After reading the listing below, copy it out exactly.

▶ _Supplied information_
__________
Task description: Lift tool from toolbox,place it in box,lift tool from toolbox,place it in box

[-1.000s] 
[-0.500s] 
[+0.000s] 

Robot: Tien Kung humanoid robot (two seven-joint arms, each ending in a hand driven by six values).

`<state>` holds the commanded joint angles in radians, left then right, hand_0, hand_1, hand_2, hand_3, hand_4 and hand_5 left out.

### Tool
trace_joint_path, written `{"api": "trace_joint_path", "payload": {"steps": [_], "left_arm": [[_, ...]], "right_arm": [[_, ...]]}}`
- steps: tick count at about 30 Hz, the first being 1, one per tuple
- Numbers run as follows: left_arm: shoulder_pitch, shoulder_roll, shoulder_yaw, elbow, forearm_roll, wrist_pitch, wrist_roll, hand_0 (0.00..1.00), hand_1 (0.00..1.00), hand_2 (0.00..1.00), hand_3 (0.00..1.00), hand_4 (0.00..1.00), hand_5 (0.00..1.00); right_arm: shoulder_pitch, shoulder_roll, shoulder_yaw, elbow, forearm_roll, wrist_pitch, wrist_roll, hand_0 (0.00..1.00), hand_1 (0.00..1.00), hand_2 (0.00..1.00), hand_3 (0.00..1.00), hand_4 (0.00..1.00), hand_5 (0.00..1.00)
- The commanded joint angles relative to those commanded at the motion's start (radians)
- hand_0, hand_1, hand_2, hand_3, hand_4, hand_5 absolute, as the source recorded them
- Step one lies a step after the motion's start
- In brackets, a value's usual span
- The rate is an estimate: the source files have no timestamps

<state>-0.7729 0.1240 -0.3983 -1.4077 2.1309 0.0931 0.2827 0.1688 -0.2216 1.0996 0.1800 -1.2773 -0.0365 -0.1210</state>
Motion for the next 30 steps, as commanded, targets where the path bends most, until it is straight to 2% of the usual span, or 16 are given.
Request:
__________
▶ _Your response_
Task description: Lift tool from toolbox,place it in box,lift tool from toolbox,place it in box

[-1.000s] 
[-0.500s] 
[+0.000s] 

Robot: Tien Kung humanoid robot (two seven-joint arms, each ending in a hand driven by six values).

`<state>` holds the commanded joint angles in radians, left then right, hand_0, hand_1, hand_2, hand_3, hand_4 and hand_5 left out.

### Tool
trace_joint_path, written `{"api": "trace_joint_path", "payload": {"steps": [_], "left_arm": [[_, ...]], "right_arm": [[_, ...]]}}`
- steps: tick count at about 30 Hz, the first being 1, one per tuple
- Numbers run as follows: left_arm: shoulder_pitch, shoulder_roll, shoulder_yaw, elbow, forearm_roll, wrist_pitch, wrist_roll, hand_0 (0.00..1.00), hand_1 (0.00..1.00), hand_2 (0.00..1.00), hand_3 (0.00..1.00), hand_4 (0.00..1.00), hand_5 (0.00..1.00); right_arm: shoulder_pitch, shoulder_roll, shoulder_yaw, elbow, forearm_roll, wrist_pitch, wrist_roll, hand_0 (0.00..1.00), hand_1 (0.00..1.00), hand_2 (0.00..1.00), hand_3 (0.00..1.00), hand_4 (0.00..1.00), hand_5 (0.00..1.00)
- The commanded joint angles relative to those commanded at the motion's start (radians)
- hand_0, hand_1, hand_2, hand_3, hand_4, hand_5 absolute, as the source recorded them
- Step one lies a step after the motion's start
- In brackets, a value's usual span
- The rate is an estimate: the source files have no timestamps

<state>-0.7729 0.1240 -0.3983 -1.4077 2.1309 0.0931 0.2827 0.1688 -0.2216 1.0996 0.1800 -1.2773 -0.0365 -0.1210</state>
Motion for the next 30 steps, as commanded, targets where the path bends most, until it is straight to 2% of the usual span, or 16 are given.
Request:

With that, the answer is complete.